O autor tem usado este tipo de técnica há mais de 10 anos, em casos de ptose mamária - 90% dos casos em ptose pura e 10% em casos de ptose com pequenas hipertrofias. Sendo uma técnica de fácil execução, ela nos permite não fazer a ressecção da pele na fase inicial e nem nos ater a uma demarcação rígida no início da cirurgia, fazendo-a somente quando os retalhos já se encontram posicionados, e a pele então pode ser acomodada de acordo com o formato da mama. A marcação prévia serve somente como referência.
É um procedimento seguro, que preserva a circulação, a pele, a gordura e o componente glandular. Permite uma rotação ampla da base da mama, com mínimo sangramento, e favorece enormemente a visualização dos tecidos.
As cicatrizes são distribuídas em segmento medial e lateral, e a ascensão da aréola e do mamilo se faz com facilidade.

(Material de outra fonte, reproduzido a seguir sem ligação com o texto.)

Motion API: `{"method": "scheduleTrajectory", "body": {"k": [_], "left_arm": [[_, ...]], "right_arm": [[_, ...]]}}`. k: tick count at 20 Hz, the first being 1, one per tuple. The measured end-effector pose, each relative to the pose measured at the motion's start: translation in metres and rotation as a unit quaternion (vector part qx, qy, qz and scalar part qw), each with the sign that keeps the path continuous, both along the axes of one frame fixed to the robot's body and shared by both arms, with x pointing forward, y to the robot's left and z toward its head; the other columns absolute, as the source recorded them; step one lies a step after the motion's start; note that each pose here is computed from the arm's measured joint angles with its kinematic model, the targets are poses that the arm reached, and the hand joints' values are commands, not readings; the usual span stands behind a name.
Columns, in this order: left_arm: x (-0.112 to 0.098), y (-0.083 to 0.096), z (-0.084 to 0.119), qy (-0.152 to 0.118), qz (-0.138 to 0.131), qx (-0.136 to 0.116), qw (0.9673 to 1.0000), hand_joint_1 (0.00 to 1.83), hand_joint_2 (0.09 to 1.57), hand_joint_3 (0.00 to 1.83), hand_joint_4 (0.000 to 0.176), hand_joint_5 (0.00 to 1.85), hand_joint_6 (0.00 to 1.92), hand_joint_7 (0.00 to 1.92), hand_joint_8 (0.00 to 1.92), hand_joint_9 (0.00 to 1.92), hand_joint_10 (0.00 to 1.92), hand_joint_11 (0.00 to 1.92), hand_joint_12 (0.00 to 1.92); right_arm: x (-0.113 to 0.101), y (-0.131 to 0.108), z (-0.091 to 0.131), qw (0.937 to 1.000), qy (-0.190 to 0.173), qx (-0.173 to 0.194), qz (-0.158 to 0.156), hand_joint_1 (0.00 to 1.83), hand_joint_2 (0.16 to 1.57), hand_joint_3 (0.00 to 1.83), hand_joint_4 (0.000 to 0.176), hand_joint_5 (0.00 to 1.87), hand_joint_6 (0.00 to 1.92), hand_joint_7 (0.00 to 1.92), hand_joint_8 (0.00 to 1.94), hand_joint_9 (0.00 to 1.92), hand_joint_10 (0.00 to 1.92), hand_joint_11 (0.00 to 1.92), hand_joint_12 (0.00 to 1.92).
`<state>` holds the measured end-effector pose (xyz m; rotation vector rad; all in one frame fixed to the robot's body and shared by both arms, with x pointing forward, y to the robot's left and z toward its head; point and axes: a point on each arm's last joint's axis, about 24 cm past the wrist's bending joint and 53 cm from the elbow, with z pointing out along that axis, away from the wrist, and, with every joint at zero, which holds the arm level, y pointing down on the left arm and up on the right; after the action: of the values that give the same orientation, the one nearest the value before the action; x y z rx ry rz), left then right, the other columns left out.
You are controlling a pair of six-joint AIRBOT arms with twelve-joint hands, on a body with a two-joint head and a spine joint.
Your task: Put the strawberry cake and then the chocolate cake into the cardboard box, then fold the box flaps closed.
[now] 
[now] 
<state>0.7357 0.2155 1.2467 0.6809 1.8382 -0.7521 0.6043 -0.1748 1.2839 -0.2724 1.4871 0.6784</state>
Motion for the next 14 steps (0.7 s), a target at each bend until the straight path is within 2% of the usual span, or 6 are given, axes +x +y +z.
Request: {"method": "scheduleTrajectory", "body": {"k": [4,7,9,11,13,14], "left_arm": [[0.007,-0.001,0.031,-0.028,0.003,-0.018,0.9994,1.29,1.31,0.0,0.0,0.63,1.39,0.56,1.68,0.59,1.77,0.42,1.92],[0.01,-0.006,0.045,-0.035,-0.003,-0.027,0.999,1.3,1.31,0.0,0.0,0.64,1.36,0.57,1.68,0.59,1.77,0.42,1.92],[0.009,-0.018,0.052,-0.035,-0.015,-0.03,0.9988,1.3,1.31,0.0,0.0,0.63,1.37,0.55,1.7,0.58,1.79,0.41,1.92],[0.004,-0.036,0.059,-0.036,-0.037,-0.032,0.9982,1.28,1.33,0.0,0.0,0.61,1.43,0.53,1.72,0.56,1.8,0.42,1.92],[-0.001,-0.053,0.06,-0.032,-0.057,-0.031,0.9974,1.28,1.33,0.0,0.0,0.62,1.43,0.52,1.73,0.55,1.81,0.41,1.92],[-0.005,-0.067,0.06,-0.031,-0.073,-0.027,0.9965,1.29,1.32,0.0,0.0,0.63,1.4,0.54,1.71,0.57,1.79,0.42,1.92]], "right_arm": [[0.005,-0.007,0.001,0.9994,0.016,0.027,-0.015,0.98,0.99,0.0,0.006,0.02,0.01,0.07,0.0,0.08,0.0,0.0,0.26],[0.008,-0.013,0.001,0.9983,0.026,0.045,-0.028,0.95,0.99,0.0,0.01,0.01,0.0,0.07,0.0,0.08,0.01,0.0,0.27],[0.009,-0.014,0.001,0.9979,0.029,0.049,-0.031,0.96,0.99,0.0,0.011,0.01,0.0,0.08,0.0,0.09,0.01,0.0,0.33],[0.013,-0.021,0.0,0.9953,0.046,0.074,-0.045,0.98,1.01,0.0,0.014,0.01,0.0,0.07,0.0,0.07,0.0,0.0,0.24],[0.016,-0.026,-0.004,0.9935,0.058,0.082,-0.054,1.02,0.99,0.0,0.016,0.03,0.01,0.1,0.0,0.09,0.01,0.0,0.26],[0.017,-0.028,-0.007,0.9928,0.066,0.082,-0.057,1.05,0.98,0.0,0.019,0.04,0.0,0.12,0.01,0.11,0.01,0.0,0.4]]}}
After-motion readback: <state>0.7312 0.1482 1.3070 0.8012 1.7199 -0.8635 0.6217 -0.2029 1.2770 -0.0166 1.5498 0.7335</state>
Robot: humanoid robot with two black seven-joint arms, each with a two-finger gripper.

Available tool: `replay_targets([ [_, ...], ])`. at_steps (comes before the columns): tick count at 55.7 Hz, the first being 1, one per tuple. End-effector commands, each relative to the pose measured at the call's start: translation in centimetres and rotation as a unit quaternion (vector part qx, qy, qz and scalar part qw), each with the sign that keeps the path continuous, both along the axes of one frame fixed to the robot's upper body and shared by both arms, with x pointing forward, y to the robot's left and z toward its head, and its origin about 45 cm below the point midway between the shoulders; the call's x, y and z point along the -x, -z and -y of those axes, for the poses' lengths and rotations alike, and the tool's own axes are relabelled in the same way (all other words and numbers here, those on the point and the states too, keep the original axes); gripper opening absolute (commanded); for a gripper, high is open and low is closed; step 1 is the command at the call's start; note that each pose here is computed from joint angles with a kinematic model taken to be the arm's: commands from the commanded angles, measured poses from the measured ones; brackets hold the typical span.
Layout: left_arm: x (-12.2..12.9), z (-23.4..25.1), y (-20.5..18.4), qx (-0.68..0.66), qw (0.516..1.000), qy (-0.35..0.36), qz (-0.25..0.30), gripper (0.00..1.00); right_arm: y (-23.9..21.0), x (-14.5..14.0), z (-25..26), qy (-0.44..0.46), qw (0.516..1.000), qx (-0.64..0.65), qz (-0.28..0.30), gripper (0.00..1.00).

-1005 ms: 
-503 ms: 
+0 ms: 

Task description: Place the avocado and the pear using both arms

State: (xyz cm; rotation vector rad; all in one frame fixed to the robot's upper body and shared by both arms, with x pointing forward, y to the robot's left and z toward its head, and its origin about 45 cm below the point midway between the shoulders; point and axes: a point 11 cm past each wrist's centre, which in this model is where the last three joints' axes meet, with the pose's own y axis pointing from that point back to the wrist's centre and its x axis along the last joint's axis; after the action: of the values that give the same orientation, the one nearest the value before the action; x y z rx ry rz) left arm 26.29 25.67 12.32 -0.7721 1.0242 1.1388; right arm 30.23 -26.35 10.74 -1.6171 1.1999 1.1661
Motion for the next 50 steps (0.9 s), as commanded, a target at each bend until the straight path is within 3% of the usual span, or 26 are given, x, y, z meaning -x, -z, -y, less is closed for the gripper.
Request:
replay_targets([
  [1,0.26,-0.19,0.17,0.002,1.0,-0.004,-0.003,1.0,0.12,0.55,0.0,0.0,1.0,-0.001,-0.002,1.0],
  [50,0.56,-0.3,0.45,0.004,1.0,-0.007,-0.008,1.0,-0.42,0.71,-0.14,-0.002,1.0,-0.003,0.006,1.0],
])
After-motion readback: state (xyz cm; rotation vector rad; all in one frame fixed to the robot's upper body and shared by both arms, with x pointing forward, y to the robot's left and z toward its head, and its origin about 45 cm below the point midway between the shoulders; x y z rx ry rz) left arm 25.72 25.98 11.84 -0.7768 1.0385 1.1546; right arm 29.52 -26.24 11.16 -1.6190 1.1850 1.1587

Palavras-chave: Mamoplastia; retalhos cruzados; sem ressecção prévia de pele

ABSTRACT

The author has been using this technique for more than 10 years in mammary ptosis cases - 90% of the cases in pure ptosis and 10% in ptosis with small hypertrophy cases. Once it is a technique that is easy to perform, it does not require the skin preresection in the initial phase nor the rigid demarcation upon surgery start, which shall be performed only when flaps are already positioned and skin may be fitted according to mamma shape. Previous marking serves just as reference. This is a safe procedure that preserves circulation, skin, fat and glandular component. It allows extensive rotation of mamma base with minimal bleeding and greatly favors tissue visualization. Scares are deployed on medial and lateral segment and areola and nipple rise are easily made.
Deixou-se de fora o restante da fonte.